> _TASK DIRECTIONS_: The listing is to be transcribed in full, with its images left out.

> _RECORDED INFORMATION_:
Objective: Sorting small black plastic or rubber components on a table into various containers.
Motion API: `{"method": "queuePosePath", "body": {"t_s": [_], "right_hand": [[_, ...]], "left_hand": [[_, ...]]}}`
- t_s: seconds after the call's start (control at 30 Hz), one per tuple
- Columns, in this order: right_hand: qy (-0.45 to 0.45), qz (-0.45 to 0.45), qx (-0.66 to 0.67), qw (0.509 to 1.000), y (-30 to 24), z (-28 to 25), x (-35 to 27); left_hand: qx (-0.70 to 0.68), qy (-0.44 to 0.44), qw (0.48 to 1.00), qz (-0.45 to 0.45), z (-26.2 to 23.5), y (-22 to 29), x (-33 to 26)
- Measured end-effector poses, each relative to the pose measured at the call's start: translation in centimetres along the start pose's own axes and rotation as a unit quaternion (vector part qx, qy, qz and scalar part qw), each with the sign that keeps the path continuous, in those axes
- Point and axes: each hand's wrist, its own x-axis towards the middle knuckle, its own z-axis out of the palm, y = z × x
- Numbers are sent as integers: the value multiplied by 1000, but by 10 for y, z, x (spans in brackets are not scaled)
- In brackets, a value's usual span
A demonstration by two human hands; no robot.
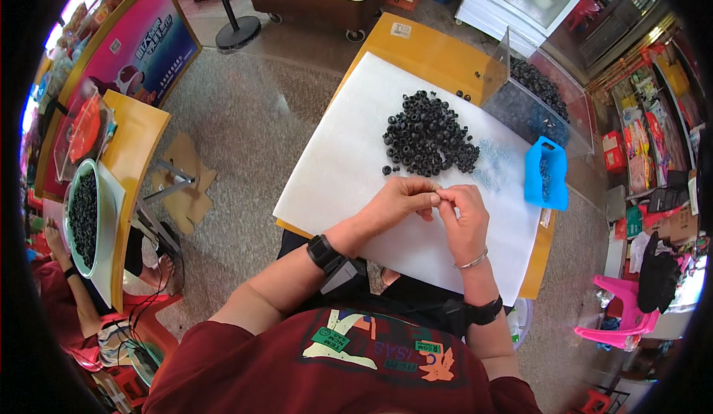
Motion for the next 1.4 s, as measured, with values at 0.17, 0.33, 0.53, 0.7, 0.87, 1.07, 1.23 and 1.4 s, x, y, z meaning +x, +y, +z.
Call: {"method": "queuePosePath", "body": {"t_s": [0.17, 0.33, 0.53, 0.7, 0.87, 1.07, 1.23, 1.4], "right_hand": [[3, 102, 113, 988, -2, -1, -8], [24, 74, 86, 993, -5, -6, -4], [18, -1, 33, 999, -3, -8, -8], [42, 6, 55, 998, -5, -6, -11], [35, 39, 71, 996, 0, -1, -20], [60, 92, 103, 989, -8, -6, -29], [39, 108, 105, 988, -18, -20, -53], [-25, 322, 302, 897, -11, -51, -115]], "left_hand": [[25, -22, 999, -8, 5, 2, 1], [-41, 7, 999, -35, 8, 9, -3], [4, 13, 999, -49, 8, 10, -2], [-49, 2, 996, -74, 7, 4, -1], [-32, -7, 996, -88, 17, 15, -8], [3, 1, 997, -72, 22, 12, -5], [43, 16, 998, -51, 16, -1, -5], [357, 27, 933, 33, 28, 1, -9]]}}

> _SOLUTION FOR THIS EXERCISE_:
Objective: Sorting small black plastic or rubber components on a table into various containers.
Motion API: `{"method": "queuePosePath", "body": {"t_s": [_], "right_hand": [[_, ...]], "left_hand": [[_, ...]]}}`
- t_s: seconds after the call's start (control at 30 Hz), one per tuple
- Columns, in this order: right_hand: qy (-0.45 to 0.45), qz (-0.45 to 0.45), qx (-0.66 to 0.67), qw (0.509 to 1.000), y (-30 to 24), z (-28 to 25), x (-35 to 27); left_hand: qx (-0.70 to 0.68), qy (-0.44 to 0.44), qw (0.48 to 1.00), qz (-0.45 to 0.45), z (-26.2 to 23.5), y (-22 to 29), x (-33 to 26)
- Measured end-effector poses, each relative to the pose measured at the call's start: translation in centimetres along the start pose's own axes and rotation as a unit quaternion (vector part qx, qy, qz and scalar part qw), each with the sign that keeps the path continuous, in those axes
- Point and axes: each hand's wrist, its own x-axis towards the middle knuckle, its own z-axis out of the palm, y = z × x
- Numbers are sent as integers: the value multiplied by 1000, but by 10 for y, z, x (spans in brackets are not scaled)
- In brackets, a value's usual span
A demonstration by two human hands; no robot.
Motion for the next 1.4 s, as measured, with values at 0.17, 0.33, 0.53, 0.7, 0.87, 1.07, 1.23 and 1.4 s, x, y, z meaning +x, +y, +z.
Call: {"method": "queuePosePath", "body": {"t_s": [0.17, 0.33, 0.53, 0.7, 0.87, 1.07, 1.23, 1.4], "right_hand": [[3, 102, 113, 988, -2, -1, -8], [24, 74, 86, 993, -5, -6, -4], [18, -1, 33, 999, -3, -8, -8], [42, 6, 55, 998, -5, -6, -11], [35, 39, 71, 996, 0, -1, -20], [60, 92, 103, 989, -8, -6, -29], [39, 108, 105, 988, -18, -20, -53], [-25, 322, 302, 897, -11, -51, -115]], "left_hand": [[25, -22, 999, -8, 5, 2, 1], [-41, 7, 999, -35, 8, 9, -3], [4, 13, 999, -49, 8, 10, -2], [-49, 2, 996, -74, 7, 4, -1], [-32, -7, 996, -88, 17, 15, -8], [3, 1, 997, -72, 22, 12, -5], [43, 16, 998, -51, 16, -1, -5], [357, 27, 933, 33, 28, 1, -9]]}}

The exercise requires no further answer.